Contents
The TIBCO StreamBase® Web Reader adapter reads web pages via HTTP GET or POST requests and emits the page contents in a string
field of its Data
output port.
The adapter can be configured to read a web page on demand when receiving a tuple on its control input port, or to periodically poll the web page configured in its HTTP URL property.
The adapter has multiple samples, described in Web Reader Input Adapter Samples. Note that these samples will demonstrate how to perform REST and SOAP requests by the command port to send header information and SOAP or REST payloads.
This section describes the properties you can set for this adapter, using the various tabs of the Properties view in StreamBase Studio.
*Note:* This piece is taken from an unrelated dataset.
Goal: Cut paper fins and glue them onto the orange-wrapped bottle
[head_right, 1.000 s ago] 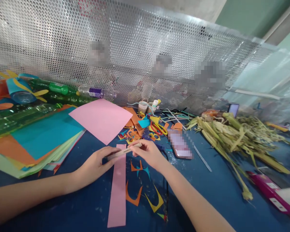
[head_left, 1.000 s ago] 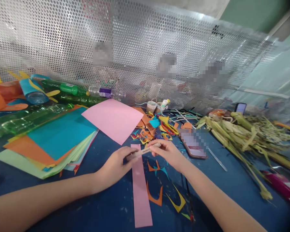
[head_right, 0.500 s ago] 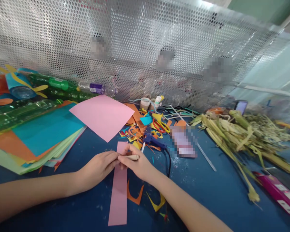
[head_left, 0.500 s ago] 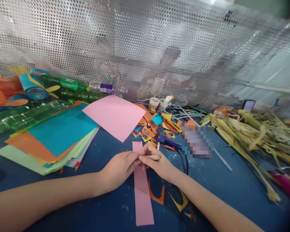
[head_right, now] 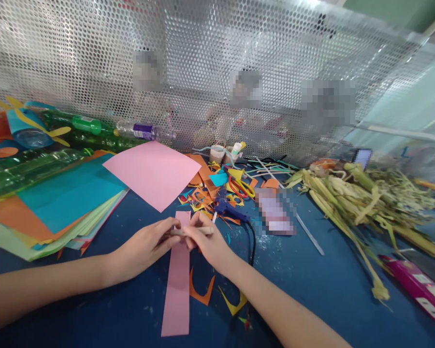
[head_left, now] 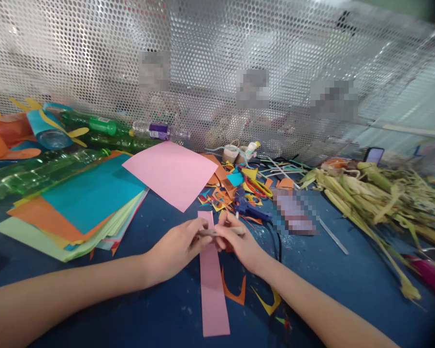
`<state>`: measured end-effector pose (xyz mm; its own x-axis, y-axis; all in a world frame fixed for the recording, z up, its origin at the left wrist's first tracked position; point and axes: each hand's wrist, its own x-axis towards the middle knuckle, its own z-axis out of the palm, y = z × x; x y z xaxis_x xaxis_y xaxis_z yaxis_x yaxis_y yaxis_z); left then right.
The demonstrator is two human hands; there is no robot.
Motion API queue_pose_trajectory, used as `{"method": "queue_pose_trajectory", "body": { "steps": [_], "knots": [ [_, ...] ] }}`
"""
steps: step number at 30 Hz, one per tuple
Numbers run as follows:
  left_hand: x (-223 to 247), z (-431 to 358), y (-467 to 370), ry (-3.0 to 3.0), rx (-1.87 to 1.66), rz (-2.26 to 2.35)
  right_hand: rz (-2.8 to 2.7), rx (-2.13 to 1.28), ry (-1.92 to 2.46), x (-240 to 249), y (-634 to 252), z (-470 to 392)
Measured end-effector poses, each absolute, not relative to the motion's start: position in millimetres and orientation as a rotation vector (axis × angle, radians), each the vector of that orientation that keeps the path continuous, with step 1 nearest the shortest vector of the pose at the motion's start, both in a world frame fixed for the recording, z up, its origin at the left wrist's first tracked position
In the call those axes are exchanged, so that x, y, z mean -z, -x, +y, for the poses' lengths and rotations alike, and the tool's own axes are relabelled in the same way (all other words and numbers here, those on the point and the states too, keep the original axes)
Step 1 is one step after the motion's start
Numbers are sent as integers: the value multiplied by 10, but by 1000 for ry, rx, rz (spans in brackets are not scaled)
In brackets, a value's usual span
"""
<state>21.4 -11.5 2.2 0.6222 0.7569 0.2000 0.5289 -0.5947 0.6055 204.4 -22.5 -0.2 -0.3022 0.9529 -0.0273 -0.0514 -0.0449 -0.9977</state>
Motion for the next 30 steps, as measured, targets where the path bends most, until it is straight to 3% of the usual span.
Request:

Name: Use this required field to specify or change the name of this instance of this component, which must be unique in the current EventFlow module. The name must contain only alphabetic characters, numbers, and underscores, and no hyphens or other special characters. The first character must be alphabetic or an underscore.
Adapter: A read-only field that shows the formal name of the adapter.
Class name: Shows the fully qualified class name that implements the functionality of this adapter. If you need to reference this class name elsewhere in your application, you can right-click this field and select Copy from the context menu to place the full class name in the system clipboard.
Start options: This field provides a link to the Cluster Aware tab, where you configure the conditions under which this adapter starts.
Enable Error Output Port: Select this check box to add an Error Port to this component. In the EventFlow canvas, the Error Port shows as a red output port, always the last port for the component. See Using Error Ports to learn about Error Ports.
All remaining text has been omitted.